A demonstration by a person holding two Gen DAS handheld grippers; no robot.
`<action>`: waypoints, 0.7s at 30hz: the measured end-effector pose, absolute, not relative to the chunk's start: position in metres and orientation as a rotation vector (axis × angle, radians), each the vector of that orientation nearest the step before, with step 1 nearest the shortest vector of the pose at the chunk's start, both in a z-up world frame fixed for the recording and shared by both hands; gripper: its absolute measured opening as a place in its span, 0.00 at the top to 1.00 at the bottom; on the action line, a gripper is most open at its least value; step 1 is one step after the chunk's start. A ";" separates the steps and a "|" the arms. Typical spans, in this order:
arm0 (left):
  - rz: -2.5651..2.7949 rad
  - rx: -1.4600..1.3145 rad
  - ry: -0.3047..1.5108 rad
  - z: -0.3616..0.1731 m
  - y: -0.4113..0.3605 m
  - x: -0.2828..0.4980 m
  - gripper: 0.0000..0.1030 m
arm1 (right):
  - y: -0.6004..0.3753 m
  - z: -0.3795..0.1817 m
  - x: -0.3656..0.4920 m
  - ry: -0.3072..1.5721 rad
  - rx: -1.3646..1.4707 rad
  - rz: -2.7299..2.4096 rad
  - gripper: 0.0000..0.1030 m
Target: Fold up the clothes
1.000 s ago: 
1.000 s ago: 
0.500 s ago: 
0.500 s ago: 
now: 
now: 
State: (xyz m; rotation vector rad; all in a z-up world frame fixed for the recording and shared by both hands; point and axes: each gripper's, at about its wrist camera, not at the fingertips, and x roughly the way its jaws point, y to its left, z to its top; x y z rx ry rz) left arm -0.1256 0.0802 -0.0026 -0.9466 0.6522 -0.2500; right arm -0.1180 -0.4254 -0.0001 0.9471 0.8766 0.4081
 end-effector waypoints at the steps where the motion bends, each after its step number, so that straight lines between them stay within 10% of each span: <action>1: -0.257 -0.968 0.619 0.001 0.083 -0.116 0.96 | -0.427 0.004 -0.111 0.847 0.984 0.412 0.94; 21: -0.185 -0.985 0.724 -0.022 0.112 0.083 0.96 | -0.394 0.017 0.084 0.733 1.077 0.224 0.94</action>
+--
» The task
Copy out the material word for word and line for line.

» Problem solution
A demonstration by a person holding two Gen DAS handheld grippers; no robot.
`<action>`: waypoints, 0.7s at 30hz: the measured end-effector pose, absolute, not relative to the chunk's start: position in metres and orientation as a rotation vector (axis × angle, radians), each the vector of that orientation nearest the step before, with step 1 nearest the shortest vector of the pose at the chunk's start, both in a z-up world frame fixed for the recording and shared by both hands; gripper: its absolute measured opening as a place in its span, 0.00 at the top to 1.00 at the bottom; on the action line, a gripper is most open at its least value; step 1 is one step after the chunk's start. A ";" separates the steps and a "|" the arms. Typical spans, in this order:
arm0 (left):
  - rz: -2.5651..2.7949 rad
  - rx: -1.4600..1.3145 rad
  - ry: -0.3047..1.5108 rad
  - z: -0.3616..0.1731 m
  - y: -0.4113..0.3605 m
  - x: -0.2828..0.4980 m
  - gripper: 0.0000..0.1030 m
arm1 (right):
  - y: -0.6004..0.3753 m
  - z: -0.3795..0.1817 m
  - x: -0.3656..0.4920 m
  - ry: -0.3072..1.5721 rad
  - rx: -1.3646..1.4707 rad
  - rz: -2.7299..2.4096 rad
  - gripper: 0.0000..0.1030 m
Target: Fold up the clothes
1.000 s ago: 
1.000 s ago: 
0.500 s ago: 
0.500 s ago: 
now: 
now: 
State: (xyz m; rotation vector rad; all in a z-up world frame fixed for the recording and shared by both hands; point and axes: each gripper's, at about its wrist camera, not at the fingertips, and x roughly the way its jaws point, y to its left, z to its top; x y z rx ry rz) left arm -0.1256 0.0802 -0.0026 -0.9466 0.6522 -0.2500; right arm -0.1180 -0.4254 -0.0001 0.9471 0.8766 0.4081
 end-effector waypoints at the steps where the motion bends, each after its step number, so that straight lines between them stay within 10% of each span: <action>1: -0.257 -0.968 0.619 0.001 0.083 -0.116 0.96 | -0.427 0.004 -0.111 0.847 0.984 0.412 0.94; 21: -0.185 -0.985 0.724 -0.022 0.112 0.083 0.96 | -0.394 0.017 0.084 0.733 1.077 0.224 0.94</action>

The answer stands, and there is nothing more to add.